__What you should do__.
Your answer should be one number: how many lines below hold the word "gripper".

─── Given data

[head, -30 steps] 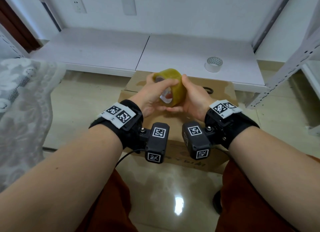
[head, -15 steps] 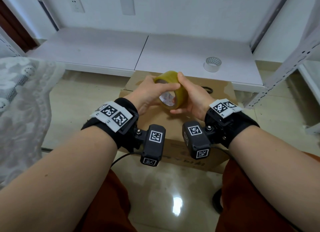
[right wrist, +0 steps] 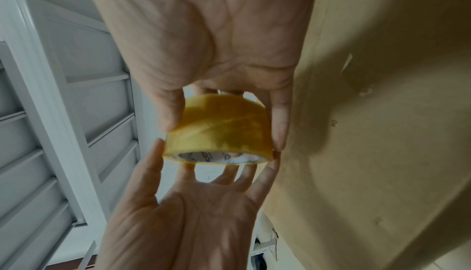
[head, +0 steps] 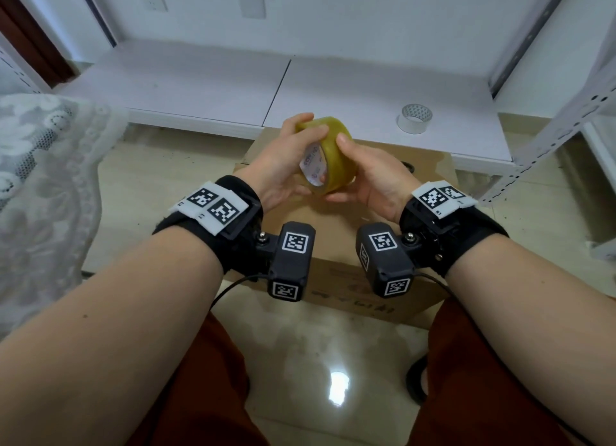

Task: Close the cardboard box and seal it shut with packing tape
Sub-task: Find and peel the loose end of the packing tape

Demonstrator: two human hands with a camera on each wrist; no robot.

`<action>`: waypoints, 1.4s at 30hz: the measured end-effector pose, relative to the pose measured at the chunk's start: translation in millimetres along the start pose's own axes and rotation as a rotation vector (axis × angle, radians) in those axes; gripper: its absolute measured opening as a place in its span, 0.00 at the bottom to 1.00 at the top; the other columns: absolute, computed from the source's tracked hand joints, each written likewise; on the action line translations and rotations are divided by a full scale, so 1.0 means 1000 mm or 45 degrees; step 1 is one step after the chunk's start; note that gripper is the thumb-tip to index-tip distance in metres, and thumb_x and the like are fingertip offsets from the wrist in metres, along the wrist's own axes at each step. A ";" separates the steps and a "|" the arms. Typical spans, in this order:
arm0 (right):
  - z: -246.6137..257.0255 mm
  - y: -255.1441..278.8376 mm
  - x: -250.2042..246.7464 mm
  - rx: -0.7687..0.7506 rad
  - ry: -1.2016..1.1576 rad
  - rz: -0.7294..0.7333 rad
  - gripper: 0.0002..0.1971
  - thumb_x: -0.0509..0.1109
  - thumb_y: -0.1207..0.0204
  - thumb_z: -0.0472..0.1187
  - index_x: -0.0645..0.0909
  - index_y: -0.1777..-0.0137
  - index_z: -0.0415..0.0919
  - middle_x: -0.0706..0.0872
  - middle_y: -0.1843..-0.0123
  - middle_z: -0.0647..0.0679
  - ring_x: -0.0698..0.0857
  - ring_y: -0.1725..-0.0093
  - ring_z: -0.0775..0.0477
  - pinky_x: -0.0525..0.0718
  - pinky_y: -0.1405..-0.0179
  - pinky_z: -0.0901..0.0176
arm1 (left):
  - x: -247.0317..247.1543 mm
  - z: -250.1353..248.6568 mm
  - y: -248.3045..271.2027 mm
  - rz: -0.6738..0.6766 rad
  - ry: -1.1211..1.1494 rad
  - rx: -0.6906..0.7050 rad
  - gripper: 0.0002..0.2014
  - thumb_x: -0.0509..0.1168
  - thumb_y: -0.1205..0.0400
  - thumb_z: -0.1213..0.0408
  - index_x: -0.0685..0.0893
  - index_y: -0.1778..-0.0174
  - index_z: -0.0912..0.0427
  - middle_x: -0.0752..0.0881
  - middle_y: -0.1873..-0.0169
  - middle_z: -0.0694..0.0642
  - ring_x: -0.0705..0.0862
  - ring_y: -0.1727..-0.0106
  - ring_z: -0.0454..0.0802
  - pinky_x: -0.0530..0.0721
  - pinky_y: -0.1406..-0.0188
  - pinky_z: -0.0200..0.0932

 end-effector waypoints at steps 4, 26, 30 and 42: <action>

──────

__Completed task__.
3